Peer-to-peer surveillance

James Harkin
The Guardian
Sep. 10, 2006

This week, a 28-year-old welder called Craig Moore discovered just how hard it is to give our digital backdrop the slip when he was jailed for blowing up a speed camera. Snapped for driving too fast, Moore drove back later that evening and blew the offending machine to smithereens, forgetting that its hard drive was as sturdy as an aeroplane's black box recorder. In a double whammy, Moore was damned not only by the images on the smouldering hard drive, but by the tracking device fitted to his van by his employer.

At least Moore knew what he was up against. In the age of ubiquitous digital equipment, with more cameras and mics lying around than there are on the set of The Truman Show, it is all too easy to unwittingly find our activities captured in digital form. We all know by now that we can be clocked on CCTV cameras, and snapped by camera phones, but it's only relatively recently that we have realised the vulnerability of a simple conversation. Last week, a speech by George Bush to mark the anniversary of Hurricane Katrina was interrupted by snatches of ladies' room gossip by a CNN news anchor who didn't realise her microphone was still switched on. A month before that, a private chat between Tony Blair and George was broadcast to the world via an unintentionally open mic, and two of the most powerful men in the world were caught joshing each other like superannuated rappers.

All this can be filed under "peer-to-peer surveillance" - the emerging idea that the constant operation of a whole range of digital devices will increasingly be used as evidence against us by parties other than the state. Many of us have already encountered it, when we find ourselves listening to others' muffled conversations deposited on our answering machine by erroneously dialled mobile phones. Thus far, much of the eavesdropping has been by accident, but there are more sinister possibilities. Many of the new mobile phones come armed with the facility to record conversations, and digital voice recorders are now so small as to be inconspicuous.

As applications are designed to imprint the date, time and location in which photographs, conversations and videos are made, and mobile tracking devices increasingly allow us to pinpoint the location of others, we can predict consequences for everyday life as well as the legal system. If mobile phones are currently an accessory to infidelity, for example, the new range of mobile devices may overturn that arrangement: a suspicious spouse can easily chance upon video, picture or location-based proof that you were not where you said you were, or commission evidence in support of their case. The notion of "your word against mine" might soon be redundant; it will be "your word against my digitally enhanced sound recording". The democracy of surveillance, however, might not be as bad as all that. Ever since Rodney King was videoed being beaten to a pulp by the Los Angeles police, trend-spotters have waxed lyrical about the potential for digital evidence to hold wrongdoers to account.
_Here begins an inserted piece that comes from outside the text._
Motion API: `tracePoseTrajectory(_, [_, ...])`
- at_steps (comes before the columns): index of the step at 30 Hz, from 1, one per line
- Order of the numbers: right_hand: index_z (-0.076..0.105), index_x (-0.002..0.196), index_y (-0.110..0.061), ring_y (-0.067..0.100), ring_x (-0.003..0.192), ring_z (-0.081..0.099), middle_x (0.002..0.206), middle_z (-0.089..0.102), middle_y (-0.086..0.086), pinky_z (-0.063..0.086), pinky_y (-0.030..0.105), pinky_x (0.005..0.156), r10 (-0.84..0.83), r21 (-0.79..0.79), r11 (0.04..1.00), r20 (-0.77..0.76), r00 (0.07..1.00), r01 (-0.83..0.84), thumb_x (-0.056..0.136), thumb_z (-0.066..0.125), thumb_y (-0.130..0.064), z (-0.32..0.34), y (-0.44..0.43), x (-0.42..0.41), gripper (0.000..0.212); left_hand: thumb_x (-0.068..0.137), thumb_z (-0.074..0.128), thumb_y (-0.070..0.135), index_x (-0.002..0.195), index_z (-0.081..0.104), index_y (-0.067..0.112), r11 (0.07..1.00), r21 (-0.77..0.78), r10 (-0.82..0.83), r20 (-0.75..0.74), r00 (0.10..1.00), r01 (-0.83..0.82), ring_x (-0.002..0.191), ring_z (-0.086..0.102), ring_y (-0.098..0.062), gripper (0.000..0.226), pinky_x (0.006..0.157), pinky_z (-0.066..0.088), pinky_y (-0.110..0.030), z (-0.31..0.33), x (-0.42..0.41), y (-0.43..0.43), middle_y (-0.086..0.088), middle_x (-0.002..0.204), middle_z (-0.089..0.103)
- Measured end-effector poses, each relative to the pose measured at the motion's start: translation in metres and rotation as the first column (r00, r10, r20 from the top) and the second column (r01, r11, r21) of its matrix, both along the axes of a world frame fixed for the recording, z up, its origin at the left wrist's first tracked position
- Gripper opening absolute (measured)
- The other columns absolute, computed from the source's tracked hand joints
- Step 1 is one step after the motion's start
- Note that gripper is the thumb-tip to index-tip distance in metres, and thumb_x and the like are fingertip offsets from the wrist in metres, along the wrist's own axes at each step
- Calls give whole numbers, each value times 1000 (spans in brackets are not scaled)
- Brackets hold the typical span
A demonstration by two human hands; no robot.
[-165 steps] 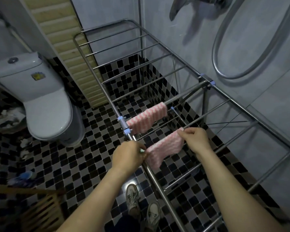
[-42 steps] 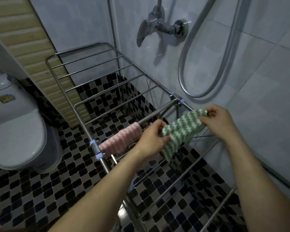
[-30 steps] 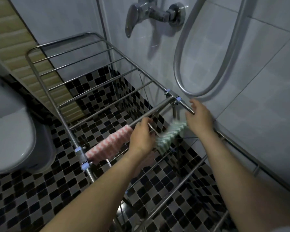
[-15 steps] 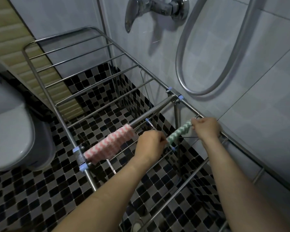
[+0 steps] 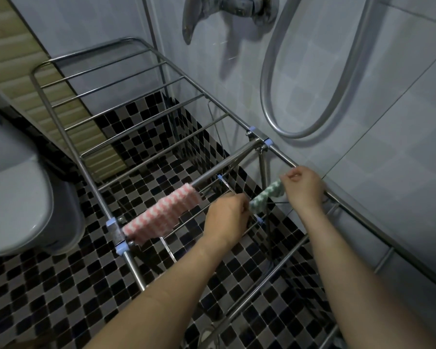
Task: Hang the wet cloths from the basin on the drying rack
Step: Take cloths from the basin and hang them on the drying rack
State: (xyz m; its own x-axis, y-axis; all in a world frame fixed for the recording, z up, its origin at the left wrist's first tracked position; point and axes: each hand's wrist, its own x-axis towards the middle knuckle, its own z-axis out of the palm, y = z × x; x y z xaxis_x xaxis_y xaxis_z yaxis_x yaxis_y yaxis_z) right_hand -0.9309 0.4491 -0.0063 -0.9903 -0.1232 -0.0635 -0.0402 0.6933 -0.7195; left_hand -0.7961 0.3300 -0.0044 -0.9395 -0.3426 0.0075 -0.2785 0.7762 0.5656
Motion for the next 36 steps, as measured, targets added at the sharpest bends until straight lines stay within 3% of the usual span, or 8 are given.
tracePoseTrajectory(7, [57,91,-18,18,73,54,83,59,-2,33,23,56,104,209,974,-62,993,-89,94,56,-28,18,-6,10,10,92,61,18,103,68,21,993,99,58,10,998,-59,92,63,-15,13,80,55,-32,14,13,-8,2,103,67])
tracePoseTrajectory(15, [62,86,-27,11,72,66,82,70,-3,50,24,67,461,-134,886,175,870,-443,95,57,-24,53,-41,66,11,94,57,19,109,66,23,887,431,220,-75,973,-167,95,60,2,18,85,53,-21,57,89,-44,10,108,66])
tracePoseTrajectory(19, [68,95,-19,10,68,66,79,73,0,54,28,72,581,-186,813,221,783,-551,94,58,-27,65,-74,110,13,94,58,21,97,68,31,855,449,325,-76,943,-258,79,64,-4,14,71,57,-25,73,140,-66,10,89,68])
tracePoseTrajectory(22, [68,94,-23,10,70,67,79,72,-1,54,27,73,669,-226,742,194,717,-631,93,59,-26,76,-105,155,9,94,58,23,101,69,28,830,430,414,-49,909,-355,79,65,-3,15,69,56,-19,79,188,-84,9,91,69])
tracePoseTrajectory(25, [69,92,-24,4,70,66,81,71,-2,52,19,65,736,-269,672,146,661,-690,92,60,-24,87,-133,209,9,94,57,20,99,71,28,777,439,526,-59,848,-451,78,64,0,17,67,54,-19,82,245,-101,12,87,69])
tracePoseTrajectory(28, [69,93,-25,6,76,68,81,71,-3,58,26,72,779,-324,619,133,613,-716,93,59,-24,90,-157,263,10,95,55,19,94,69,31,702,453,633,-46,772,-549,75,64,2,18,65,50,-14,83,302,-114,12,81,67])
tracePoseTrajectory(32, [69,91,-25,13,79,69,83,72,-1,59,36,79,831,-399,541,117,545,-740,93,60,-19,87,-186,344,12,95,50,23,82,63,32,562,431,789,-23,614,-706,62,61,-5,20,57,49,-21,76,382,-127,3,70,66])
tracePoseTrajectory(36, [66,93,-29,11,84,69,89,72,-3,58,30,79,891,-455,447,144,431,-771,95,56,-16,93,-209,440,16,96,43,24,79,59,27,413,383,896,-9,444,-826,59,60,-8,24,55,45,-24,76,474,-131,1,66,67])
Thirty years ago, in the paranoid thriller The Conversation, Gene Hackman's professional wire-tapper becomes obsessed with the content of a conversation that he has been hired to listen in on, but subsequently finds that someone is bugging him, too. At the time it was made, the film was supposed to be an indictment of the machinery of surveillance staffed by shady state functionaries of the military-industrial complex, but what if the surveilled and the surveillant turn out to be friends or colleagues? As reserves of trust in contemporary society continue to erode, we might begin to suspect that the other guy must be wearing a wire.